*Problem statement*. In full and unchanged, output the entries that follow.

*Given records*.

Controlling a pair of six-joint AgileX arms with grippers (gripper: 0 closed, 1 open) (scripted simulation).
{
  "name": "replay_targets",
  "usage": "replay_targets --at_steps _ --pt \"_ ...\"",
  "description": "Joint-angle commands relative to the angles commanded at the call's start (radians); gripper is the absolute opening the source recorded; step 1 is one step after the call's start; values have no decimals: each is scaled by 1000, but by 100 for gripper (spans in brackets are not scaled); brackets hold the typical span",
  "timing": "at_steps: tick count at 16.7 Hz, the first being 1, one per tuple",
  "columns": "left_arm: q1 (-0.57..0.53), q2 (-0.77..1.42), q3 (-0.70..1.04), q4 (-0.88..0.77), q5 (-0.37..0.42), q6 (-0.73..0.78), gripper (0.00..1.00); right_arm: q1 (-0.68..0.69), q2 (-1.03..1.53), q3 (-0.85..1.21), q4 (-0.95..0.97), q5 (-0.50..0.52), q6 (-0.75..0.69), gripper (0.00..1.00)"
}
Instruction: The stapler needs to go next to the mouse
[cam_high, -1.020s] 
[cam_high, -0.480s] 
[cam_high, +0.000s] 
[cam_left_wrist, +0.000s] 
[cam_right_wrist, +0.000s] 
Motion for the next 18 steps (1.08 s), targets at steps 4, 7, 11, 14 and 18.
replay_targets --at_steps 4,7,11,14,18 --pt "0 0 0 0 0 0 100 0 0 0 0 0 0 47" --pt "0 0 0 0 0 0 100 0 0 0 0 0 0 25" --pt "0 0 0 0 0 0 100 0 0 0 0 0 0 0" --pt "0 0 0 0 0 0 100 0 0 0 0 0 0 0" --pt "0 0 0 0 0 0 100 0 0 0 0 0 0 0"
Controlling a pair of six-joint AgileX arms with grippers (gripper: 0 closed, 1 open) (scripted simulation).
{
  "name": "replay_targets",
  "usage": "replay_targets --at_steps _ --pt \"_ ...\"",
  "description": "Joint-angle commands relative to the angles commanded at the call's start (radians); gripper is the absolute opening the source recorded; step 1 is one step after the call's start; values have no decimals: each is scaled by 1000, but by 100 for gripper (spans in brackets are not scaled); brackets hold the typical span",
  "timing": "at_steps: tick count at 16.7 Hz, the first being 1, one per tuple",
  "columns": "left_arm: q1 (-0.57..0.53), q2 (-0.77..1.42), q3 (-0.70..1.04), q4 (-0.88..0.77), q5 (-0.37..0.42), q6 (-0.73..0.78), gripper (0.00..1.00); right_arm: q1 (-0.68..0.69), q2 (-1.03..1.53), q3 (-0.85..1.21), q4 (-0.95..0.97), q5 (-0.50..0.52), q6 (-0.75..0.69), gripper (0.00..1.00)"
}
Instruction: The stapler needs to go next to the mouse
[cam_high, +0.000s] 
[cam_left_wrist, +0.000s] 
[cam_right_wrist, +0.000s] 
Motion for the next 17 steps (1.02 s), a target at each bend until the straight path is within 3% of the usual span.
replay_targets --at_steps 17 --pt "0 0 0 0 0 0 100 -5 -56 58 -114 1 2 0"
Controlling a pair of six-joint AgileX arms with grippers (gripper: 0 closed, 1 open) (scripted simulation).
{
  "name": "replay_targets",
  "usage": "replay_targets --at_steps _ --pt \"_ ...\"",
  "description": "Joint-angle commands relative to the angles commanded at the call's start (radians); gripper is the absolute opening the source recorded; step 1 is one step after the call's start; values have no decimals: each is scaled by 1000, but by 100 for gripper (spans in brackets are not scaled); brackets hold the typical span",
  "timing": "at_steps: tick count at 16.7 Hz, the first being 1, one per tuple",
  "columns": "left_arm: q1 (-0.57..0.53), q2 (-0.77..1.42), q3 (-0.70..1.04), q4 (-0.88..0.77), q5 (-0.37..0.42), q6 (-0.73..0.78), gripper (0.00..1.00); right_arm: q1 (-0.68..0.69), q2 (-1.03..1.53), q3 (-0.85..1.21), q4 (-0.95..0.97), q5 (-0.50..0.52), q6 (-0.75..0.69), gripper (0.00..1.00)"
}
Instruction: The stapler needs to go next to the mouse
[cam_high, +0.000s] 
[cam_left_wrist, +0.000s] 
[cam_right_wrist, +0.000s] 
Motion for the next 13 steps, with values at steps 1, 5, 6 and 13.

*Finished exercise*.
Controlling a pair of six-joint AgileX arms with grippers (gripper: 0 closed, 1 open) (scripted simulation).
{
  "name": "replay_targets",
  "usage": "replay_targets --at_steps _ --pt \"_ ...\"",
  "description": "Joint-angle commands relative to the angles commanded at the call's start (radians); gripper is the absolute opening the source recorded; step 1 is one step after the call's start; values have no decimals: each is scaled by 1000, but by 100 for gripper (spans in brackets are not scaled); brackets hold the typical span",
  "timing": "at_steps: tick count at 16.7 Hz, the first being 1, one per tuple",
  "columns": "left_arm: q1 (-0.57..0.53), q2 (-0.77..1.42), q3 (-0.70..1.04), q4 (-0.88..0.77), q5 (-0.37..0.42), q6 (-0.73..0.78), gripper (0.00..1.00); right_arm: q1 (-0.68..0.69), q2 (-1.03..1.53), q3 (-0.85..1.21), q4 (-0.95..0.97), q5 (-0.50..0.52), q6 (-0.75..0.69), gripper (0.00..1.00)"
}
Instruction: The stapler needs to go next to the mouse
[cam_high, -1.020s] 
[cam_high, -0.480s] 
[cam_high, +0.000s] 
[cam_left_wrist, +0.000s] 
[cam_right_wrist, +0.000s] 
Motion for the next 18 steps (1.08 s), targets at steps 4, 7, 11, 14 and 18.
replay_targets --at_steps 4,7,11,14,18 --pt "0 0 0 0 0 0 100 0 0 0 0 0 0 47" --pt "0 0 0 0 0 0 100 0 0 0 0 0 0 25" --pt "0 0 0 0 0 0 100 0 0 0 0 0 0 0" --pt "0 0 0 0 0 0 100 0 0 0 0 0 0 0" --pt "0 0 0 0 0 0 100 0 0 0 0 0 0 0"
Controlling a pair of six-joint AgileX arms with grippers (gripper: 0 closed, 1 open) (scripted simulation).
{
  "name": "replay_targets",
  "usage": "replay_targets --at_steps _ --pt \"_ ...\"",
  "description": "Joint-angle commands relative to the angles commanded at the call's start (radians); gripper is the absolute opening the source recorded; step 1 is one step after the call's start; values have no decimals: each is scaled by 1000, but by 100 for gripper (spans in brackets are not scaled); brackets hold the typical span",
  "timing": "at_steps: tick count at 16.7 Hz, the first being 1, one per tuple",
  "columns": "left_arm: q1 (-0.57..0.53), q2 (-0.77..1.42), q3 (-0.70..1.04), q4 (-0.88..0.77), q5 (-0.37..0.42), q6 (-0.73..0.78), gripper (0.00..1.00); right_arm: q1 (-0.68..0.69), q2 (-1.03..1.53), q3 (-0.85..1.21), q4 (-0.95..0.97), q5 (-0.50..0.52), q6 (-0.75..0.69), gripper (0.00..1.00)"
}
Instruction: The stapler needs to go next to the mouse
[cam_high, +0.000s] 
[cam_left_wrist, +0.000s] 
[cam_right_wrist, +0.000s] 
Motion for the next 17 steps (1.02 s), a target at each bend until the straight path is within 3% of the usual span.
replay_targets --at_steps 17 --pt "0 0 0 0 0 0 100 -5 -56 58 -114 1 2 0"
Controlling a pair of six-joint AgileX arms with grippers (gripper: 0 closed, 1 open) (scripted simulation).
{
  "name": "replay_targets",
  "usage": "replay_targets --at_steps _ --pt \"_ ...\"",
  "description": "Joint-angle commands relative to the angles commanded at the call's start (radians); gripper is the absolute opening the source recorded; step 1 is one step after the call's start; values have no decimals: each is scaled by 1000, but by 100 for gripper (spans in brackets are not scaled); brackets hold the typical span",
  "timing": "at_steps: tick count at 16.7 Hz, the first being 1, one per tuple",
  "columns": "left_arm: q1 (-0.57..0.53), q2 (-0.77..1.42), q3 (-0.70..1.04), q4 (-0.88..0.77), q5 (-0.37..0.42), q6 (-0.73..0.78), gripper (0.00..1.00); right_arm: q1 (-0.68..0.69), q2 (-1.03..1.53), q3 (-0.85..1.21), q4 (-0.95..0.97), q5 (-0.50..0.52), q6 (-0.75..0.69), gripper (0.00..1.00)"
}
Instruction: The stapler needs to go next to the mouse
[cam_high, +0.000s] 
[cam_left_wrist, +0.000s] 
[cam_right_wrist, +0.000s] 
Motion for the next 13 steps, with values at steps 1, 5, 6 and 13.

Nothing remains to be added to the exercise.